- Funzi Island Location of Funzi
- Coordinates: 4°34′S 39°26′E﻿ / ﻿4.57°S 39.43°E
- Country: Kenya
- County: Kwale County
- Time zone: UTC+3 (EAT)

= Funzi Island =

Funzi Island is a settlement in Kenya's Kwale County. Funzi consists of four mangrove covered islands where Funzi Island is the main island and the only one with permanent inhabitants. There is one village on the island with approximately 1500 members of the Shirazi Tribe. The absolute majority are Muslims and sustain on fishing and agriculture. The archipelago is located in Kwale district and is less known to tourists than the nearby Diani Beach.

== Environment ==

Funzi Island is known for its pristine beaches and as Kenya's best nesting site for a variety of sea turtles, such as green turtle, Chelonia mydas, hawksbill, Eretmochelys imbricata and leatherback, Dermochelys coriacea. These species are classified as either endangered or critically endangered by the World Conservation Union (IUCN) but are found on Funzi due to a low degree of human disturbance on the natural sandy beaches. However, the turtles are becoming increasingly threatened in Funzi due to the expansion of non-environmental tourism and a heavy pressure from destructive fishing methods and various pollution sources.

== Tourism ==

Popular excursions for visitors in Funzi are the crocodile safari in the nearby Ramisi River or to going on a cultural tour in the village and enjoy a traditionally cooked lunch. The best swimming experience in the area will undoubtedly be on the naturally formed sandbank just offshore from Funzi village. Its fine sand ripples appear only during low tide and it stretches well over a kilometre in length.
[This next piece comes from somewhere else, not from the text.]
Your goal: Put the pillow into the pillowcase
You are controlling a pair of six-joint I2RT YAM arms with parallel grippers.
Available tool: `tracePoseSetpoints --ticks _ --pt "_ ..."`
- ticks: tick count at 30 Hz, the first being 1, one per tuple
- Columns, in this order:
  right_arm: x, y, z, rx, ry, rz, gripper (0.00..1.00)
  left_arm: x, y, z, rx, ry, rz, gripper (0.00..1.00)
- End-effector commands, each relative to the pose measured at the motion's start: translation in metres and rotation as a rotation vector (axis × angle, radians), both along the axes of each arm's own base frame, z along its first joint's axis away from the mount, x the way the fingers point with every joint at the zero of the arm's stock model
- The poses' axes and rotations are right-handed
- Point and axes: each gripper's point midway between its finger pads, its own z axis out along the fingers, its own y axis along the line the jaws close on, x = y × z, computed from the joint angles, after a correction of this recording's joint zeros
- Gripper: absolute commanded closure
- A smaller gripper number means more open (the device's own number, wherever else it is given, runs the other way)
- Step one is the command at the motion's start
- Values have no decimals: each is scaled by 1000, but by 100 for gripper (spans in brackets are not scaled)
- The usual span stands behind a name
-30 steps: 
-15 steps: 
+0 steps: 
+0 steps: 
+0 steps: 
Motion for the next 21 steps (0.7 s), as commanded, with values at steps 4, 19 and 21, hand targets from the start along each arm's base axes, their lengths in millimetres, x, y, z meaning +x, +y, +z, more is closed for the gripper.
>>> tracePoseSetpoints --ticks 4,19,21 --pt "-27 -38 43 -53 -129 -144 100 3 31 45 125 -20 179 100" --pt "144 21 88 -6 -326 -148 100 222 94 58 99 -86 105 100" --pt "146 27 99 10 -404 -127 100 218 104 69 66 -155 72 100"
Funzi Island does not have many hotels. Funzi Cove and Funzi Keys are the main ones, however both were closed as of early 2021.

A locally formed group called Funzi Turtle Club has started an ecotourism project with the support of Kenya Sea Turtle Conservation Trust to increase the protection and awareness about the local environment.

== Transport ==

It is possible to go to Funzi without an organised travel agency. A matatu will take you to Ramisi junction in one hour from the Likoni terminal south of Mombasa. Take a bodaboda, a motor cycle taxi, to the village Bodo, from where daily boats go to Funzi village.